** Opening Dataset content block **

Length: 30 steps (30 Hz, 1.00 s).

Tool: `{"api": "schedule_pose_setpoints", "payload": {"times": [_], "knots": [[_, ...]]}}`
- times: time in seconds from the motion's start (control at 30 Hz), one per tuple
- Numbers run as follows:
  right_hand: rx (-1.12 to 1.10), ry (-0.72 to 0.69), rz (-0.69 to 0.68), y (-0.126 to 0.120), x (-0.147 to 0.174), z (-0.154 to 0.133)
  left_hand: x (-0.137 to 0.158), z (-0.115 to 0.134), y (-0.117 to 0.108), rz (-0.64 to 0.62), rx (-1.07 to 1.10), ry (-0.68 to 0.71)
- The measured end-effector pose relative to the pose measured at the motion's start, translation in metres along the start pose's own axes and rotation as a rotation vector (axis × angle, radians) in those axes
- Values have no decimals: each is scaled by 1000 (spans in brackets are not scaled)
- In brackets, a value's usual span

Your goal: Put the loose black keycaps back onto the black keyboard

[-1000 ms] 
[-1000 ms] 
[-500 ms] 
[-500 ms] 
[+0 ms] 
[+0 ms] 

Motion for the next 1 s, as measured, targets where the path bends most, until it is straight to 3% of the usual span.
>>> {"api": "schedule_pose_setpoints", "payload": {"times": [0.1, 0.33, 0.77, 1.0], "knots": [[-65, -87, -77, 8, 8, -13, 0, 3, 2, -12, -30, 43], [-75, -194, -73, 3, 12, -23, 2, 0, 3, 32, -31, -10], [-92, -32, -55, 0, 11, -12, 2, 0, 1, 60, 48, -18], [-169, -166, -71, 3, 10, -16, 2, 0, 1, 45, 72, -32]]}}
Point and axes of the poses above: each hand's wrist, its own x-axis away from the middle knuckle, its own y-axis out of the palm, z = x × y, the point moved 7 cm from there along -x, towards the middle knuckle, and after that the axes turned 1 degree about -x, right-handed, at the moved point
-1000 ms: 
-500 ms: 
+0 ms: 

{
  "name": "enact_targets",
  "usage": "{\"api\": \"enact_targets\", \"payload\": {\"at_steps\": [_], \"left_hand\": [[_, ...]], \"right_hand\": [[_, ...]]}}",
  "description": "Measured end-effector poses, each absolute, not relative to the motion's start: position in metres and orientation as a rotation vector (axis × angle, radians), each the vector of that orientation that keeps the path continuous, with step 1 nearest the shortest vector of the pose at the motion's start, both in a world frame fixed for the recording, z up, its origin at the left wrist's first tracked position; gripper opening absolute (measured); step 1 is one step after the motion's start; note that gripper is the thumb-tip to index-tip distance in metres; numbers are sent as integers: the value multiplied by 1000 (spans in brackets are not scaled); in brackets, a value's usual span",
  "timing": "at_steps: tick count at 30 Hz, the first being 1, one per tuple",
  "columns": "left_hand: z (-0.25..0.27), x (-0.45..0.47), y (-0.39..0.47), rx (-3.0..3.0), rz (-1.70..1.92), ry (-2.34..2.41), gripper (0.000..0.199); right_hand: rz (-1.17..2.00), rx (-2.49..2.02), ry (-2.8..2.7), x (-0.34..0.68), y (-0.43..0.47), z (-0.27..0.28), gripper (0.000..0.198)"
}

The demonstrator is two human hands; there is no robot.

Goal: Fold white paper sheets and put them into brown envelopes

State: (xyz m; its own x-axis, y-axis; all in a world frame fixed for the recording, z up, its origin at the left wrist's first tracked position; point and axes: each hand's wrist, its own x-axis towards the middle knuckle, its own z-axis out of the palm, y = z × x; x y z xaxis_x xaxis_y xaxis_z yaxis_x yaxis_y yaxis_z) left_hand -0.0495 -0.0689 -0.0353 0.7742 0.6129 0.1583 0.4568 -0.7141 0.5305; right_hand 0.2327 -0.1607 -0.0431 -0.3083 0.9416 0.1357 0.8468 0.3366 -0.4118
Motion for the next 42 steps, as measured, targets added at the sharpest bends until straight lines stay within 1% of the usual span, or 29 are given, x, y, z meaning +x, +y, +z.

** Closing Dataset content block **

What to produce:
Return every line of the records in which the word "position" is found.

Result of this task:
  "description": "Measured end-effector poses, each absolute, not relative to the motion's start: position in metres and orientation as a rotation vector (axis × angle, radians), each the vector of that orientation that keeps the path continuous, with step 1 nearest the shortest vector of the pose at the motion's start, both in a world frame fixed for the recording, z up, its origin at the left wrist's first tracked position; gripper opening absolute (measured); step 1 is one step after the motion's start; note that gripper is the thumb-tip to index-tip distance in metres; numbers are sent as integers: the value multiplied by 1000 (spans in brackets are not scaled); in brackets, a value's usual span",
State: (xyz m; its own x-axis, y-axis; all in a world frame fixed for the recording, z up, its origin at the left wrist's first tracked position; point and axes: each hand's wrist, its own x-axis towards the middle knuckle, its own z-axis out of the palm, y = z × x; x y z xaxis_x xaxis_y xaxis_z yaxis_x yaxis_y yaxis_z) left_hand -0.0495 -0.0689 -0.0353 0.7742 0.6129 0.1583 0.4568 -0.7141 0.5305; right_hand 0.2327 -0.1607 -0.0431 -0.3083 0.9416 0.1357 0.8468 0.3366 -0.4118

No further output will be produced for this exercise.